Question

Express 64 as the sum of 8 odd numbers.

Answer 1

Hint: Consider the general form of the odd terms as ${{T}_{n}}=2n-1$ where n is the ${{n}^{th}}$ odd term. Now, find the general formula for the sum of first n odd natural numbers using the formula ${{S}_{n}}=\dfrac{n}{2}\left[ {{T}_{1}}+{{T}_{n}} \right]$. Here find the value of ${{T}_{1}}$ by substituting 1 in the formula ${{T}_{n}}=2n-1$. Once the general formula for the sum of n odd numbers is found, substitute it with 64 and solve for the value of n. Start with n = 1 and find the values of ${{T}_{n}}$ for each n up to the value of n obtained above.

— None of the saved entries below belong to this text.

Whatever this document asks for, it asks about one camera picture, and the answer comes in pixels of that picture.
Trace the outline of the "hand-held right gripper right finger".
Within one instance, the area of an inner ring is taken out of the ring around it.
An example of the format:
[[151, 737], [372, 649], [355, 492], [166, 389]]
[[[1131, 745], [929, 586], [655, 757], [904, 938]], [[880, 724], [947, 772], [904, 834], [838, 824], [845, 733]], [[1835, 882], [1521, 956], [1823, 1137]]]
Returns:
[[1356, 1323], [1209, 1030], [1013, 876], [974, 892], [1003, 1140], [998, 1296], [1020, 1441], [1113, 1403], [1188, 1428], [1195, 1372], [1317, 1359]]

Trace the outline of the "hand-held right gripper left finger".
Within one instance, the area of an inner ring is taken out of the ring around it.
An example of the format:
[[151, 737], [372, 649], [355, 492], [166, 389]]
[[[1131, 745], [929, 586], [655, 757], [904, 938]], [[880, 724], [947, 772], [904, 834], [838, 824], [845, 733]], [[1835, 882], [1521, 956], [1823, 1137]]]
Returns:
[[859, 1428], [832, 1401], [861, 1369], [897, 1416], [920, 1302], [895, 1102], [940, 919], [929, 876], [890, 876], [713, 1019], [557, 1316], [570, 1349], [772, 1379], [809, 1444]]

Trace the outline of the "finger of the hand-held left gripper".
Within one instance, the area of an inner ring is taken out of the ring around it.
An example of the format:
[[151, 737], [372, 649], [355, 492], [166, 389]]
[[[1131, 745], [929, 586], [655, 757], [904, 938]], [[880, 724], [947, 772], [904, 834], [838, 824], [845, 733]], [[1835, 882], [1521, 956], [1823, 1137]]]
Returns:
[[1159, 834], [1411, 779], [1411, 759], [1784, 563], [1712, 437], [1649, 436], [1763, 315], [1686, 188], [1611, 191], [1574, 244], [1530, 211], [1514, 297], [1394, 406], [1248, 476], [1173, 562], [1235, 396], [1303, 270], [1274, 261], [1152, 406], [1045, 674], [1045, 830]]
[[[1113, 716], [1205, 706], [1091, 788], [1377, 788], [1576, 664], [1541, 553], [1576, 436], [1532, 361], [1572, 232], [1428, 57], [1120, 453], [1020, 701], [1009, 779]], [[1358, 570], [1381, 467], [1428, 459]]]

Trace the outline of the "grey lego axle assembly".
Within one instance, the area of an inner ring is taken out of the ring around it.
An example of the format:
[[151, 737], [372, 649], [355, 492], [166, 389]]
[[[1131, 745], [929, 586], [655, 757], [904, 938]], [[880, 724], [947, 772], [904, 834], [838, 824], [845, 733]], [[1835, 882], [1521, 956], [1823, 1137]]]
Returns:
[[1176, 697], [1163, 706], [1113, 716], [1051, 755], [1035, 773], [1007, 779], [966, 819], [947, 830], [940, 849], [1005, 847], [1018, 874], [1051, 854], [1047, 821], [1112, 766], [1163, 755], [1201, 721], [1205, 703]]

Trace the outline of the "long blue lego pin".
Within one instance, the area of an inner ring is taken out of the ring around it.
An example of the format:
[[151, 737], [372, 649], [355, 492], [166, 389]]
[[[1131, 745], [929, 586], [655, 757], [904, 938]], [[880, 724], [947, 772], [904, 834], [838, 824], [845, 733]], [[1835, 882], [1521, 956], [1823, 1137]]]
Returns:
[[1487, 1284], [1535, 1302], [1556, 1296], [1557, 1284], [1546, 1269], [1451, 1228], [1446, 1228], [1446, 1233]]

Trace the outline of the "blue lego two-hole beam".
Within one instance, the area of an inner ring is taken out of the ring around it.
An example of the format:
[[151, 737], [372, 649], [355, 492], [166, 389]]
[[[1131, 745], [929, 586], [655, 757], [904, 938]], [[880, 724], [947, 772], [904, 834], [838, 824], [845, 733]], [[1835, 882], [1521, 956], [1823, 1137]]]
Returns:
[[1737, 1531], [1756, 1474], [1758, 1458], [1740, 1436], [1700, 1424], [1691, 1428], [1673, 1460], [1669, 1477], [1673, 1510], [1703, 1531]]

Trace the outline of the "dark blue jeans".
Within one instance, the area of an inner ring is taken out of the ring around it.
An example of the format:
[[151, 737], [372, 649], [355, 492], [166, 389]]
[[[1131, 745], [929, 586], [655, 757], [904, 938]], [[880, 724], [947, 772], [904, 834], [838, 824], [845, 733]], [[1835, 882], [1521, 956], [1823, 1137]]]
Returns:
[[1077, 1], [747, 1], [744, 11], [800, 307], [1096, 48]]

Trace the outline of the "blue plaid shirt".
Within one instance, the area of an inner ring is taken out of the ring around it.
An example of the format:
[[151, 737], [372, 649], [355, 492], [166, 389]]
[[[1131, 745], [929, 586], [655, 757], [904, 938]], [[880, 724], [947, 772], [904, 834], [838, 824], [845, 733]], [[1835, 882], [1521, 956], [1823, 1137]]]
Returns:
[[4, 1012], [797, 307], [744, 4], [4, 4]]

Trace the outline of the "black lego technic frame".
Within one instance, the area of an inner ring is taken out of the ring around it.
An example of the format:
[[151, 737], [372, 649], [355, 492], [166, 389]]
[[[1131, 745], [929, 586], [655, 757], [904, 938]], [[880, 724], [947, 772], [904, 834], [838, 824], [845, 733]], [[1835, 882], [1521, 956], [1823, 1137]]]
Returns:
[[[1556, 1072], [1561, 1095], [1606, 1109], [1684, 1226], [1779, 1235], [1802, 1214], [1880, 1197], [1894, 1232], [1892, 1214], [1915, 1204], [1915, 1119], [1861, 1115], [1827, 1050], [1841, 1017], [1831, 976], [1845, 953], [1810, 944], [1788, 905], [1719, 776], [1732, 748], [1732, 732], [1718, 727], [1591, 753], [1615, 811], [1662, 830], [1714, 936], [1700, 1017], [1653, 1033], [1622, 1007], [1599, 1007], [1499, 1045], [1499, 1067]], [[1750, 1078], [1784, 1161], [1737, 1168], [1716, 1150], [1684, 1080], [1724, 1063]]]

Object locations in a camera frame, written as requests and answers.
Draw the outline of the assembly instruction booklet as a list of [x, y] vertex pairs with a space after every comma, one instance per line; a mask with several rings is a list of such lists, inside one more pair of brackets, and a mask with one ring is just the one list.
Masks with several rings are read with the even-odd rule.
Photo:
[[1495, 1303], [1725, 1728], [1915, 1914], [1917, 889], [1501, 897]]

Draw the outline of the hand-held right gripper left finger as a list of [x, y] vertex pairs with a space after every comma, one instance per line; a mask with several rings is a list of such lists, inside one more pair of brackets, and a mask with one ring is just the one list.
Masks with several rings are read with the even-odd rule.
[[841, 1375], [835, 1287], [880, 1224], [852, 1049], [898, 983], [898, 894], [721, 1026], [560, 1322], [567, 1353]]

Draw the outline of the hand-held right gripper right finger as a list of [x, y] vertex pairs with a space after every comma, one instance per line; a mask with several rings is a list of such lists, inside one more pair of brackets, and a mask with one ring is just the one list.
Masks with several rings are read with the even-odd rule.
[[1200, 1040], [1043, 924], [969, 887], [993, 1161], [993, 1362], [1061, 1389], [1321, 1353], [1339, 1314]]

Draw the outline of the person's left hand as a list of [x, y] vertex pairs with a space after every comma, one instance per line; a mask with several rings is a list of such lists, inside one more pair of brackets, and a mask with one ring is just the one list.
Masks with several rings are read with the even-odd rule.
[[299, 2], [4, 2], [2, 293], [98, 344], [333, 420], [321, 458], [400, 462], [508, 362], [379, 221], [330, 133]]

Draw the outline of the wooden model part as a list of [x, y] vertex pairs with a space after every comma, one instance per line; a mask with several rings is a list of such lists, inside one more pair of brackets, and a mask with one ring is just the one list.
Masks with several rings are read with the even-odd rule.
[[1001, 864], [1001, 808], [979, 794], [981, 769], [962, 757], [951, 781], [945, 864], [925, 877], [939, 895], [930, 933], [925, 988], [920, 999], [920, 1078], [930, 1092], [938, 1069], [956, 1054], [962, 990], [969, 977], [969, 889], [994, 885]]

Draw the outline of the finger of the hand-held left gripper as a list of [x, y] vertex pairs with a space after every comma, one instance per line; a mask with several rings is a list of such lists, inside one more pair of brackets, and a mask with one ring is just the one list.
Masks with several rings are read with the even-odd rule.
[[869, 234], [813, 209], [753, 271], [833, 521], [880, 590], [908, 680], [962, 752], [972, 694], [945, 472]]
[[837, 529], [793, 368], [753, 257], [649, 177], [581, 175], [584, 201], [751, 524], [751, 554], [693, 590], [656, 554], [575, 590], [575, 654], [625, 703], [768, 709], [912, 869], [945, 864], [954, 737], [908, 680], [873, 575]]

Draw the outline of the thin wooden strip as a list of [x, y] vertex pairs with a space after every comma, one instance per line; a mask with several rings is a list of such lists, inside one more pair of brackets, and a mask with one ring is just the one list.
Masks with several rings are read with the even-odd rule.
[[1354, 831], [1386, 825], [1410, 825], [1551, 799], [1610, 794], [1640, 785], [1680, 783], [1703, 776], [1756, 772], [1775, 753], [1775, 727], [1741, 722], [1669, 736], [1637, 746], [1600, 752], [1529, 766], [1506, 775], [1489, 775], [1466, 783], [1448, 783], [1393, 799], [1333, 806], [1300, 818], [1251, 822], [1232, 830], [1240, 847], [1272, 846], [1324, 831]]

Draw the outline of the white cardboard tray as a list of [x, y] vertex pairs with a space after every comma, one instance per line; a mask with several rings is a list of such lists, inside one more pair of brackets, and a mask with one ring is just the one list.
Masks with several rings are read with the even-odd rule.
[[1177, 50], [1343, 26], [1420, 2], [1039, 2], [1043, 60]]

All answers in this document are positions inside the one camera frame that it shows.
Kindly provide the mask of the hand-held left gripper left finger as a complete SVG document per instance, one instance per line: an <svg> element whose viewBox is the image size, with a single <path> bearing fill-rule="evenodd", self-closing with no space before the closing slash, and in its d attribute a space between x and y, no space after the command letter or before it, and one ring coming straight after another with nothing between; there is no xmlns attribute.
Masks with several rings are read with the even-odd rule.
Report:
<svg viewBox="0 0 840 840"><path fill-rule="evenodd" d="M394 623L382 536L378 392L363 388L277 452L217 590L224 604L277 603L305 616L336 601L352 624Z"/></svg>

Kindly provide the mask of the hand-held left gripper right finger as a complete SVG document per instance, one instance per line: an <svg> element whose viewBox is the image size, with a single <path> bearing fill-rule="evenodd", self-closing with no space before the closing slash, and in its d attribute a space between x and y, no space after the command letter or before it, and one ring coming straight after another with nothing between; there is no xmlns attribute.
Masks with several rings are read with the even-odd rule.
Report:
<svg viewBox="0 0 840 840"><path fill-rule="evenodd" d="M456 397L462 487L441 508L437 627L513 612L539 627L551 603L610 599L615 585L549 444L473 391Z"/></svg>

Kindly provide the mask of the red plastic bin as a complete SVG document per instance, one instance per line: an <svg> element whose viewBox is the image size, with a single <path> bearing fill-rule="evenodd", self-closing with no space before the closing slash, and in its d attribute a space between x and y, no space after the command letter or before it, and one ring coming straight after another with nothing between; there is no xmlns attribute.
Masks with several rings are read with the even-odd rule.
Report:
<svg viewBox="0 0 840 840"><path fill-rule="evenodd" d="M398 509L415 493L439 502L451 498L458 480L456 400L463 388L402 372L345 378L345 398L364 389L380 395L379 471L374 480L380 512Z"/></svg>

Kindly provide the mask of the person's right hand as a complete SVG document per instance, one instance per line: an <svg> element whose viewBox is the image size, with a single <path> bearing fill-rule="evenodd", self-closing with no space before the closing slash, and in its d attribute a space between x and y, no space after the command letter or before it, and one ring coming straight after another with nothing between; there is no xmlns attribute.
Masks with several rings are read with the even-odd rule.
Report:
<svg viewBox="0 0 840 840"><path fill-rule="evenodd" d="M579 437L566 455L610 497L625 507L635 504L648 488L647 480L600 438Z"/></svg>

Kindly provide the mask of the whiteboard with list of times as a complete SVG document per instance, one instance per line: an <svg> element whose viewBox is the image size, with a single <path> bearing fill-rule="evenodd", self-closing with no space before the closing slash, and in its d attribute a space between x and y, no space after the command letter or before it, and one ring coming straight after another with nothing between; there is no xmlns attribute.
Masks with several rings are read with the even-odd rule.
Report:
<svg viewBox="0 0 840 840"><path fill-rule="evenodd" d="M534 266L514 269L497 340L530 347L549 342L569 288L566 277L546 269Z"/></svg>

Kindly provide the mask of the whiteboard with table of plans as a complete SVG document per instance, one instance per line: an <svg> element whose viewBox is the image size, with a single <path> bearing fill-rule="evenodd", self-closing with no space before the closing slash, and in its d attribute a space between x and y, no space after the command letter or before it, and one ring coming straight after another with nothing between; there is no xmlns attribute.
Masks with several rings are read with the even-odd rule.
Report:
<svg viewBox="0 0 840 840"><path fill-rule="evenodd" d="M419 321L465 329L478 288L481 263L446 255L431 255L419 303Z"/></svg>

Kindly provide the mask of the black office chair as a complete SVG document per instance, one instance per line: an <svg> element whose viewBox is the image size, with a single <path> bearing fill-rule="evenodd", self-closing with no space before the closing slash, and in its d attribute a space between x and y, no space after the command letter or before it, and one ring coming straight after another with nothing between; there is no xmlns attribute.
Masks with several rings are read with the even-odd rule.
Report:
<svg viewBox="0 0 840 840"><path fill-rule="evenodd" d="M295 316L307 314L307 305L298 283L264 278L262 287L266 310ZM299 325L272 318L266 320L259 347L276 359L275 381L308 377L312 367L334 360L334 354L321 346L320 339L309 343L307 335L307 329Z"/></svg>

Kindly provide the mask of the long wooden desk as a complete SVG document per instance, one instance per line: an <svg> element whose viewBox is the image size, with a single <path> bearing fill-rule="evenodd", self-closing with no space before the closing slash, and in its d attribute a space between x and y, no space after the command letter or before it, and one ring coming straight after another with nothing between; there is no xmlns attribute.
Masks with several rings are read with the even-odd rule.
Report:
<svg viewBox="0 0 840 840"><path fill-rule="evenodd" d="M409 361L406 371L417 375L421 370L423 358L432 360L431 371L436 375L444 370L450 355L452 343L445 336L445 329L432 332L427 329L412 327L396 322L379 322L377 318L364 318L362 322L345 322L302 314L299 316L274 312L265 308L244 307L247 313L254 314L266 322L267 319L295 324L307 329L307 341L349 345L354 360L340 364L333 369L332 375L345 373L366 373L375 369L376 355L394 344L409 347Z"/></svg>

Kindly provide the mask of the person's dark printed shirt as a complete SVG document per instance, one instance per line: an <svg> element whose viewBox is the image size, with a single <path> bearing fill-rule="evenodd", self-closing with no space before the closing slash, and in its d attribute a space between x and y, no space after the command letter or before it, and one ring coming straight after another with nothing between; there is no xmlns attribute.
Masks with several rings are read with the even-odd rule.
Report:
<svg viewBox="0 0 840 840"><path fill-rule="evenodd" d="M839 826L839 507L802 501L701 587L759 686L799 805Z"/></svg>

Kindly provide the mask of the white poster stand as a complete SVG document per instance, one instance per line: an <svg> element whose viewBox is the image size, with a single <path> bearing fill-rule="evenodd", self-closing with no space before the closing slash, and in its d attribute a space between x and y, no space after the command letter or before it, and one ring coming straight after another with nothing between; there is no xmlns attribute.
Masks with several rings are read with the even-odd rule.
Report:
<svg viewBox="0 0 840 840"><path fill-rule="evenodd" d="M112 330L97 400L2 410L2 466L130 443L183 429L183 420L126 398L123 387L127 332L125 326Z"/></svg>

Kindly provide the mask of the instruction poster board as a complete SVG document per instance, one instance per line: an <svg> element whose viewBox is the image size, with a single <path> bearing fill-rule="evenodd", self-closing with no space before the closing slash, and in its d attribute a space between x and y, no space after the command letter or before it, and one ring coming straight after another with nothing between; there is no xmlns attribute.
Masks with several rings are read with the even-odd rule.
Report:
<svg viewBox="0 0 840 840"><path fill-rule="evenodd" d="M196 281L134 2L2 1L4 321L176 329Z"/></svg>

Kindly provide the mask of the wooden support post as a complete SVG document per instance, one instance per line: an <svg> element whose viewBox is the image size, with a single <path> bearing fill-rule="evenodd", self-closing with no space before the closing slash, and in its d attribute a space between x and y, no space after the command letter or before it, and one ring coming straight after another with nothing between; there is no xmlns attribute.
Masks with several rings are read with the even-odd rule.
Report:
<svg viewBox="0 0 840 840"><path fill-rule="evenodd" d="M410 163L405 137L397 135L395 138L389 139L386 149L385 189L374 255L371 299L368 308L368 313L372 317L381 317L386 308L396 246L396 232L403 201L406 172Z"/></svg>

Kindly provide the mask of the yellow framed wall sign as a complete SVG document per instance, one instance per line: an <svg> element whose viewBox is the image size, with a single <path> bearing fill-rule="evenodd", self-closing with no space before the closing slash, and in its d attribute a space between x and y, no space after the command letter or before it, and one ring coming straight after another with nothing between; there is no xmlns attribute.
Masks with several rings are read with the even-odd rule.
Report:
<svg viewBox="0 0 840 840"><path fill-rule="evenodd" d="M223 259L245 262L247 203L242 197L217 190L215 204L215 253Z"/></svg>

Complete step by step solution:
Here we have been asked to write 64 as the sum of 8 odd numbers. So, first let us find the general formula for the sum of first n odd natural numbers.
Now, we know that the general form of odd numbers is given by the relation ${{T}_{n}}=2n-1$ where n denotes the ${{n}^{th}}$ odd numbers. Clearly we can see that the odd successive odd terms will form an A.P. with common difference as 2 and first term as 1. So the sum of the n terms of this A.P. will be given by the formula ${{S}_{n}}=\dfrac{n}{2}\left[ {{T}_{1}}+{{T}_{n}} \right]$.
So we have, first term = ${{T}_{1}}=2\left( 1 \right)-1=1$.
$\begin{align}
  & \Rightarrow {{S}_{n}}=\dfrac{n}{2}\left[ 1+2n-1 \right] \\
 & \Rightarrow {{S}_{n}}=\dfrac{n}{2}\left[ 2n \right] \\
 & \Rightarrow {{S}_{n}}={{n}^{2}} \\
\end{align}$
Now, the above sum should be equal to 64, so we have,
$\Rightarrow {{n}^{2}}=64$
Taking square root both the sides we get,
$\Rightarrow n=8$
The above value n = 8 means we have to start with n = 1 and find the values of ${{T}_{n}}$ up to n = 8. Therefore, eight odd numbers will be 1, 3, 5, 7, 9, 11, 13 and 15. Hence we can write:
$\Rightarrow $ 64 = 1 + 3 + 5 + 7 + 9 + 11 + 13 + 15

Note: Initially we didn’t know how to start with which odd number but after finding the value n = 8 it was clear that we have to take the first 8 odd positive numbers. You must remember the formula of sum of first n odd natural numbers as well as the sum of first n even natural numbers which is given as $\dfrac{n}{2}\left( n+1 \right)$.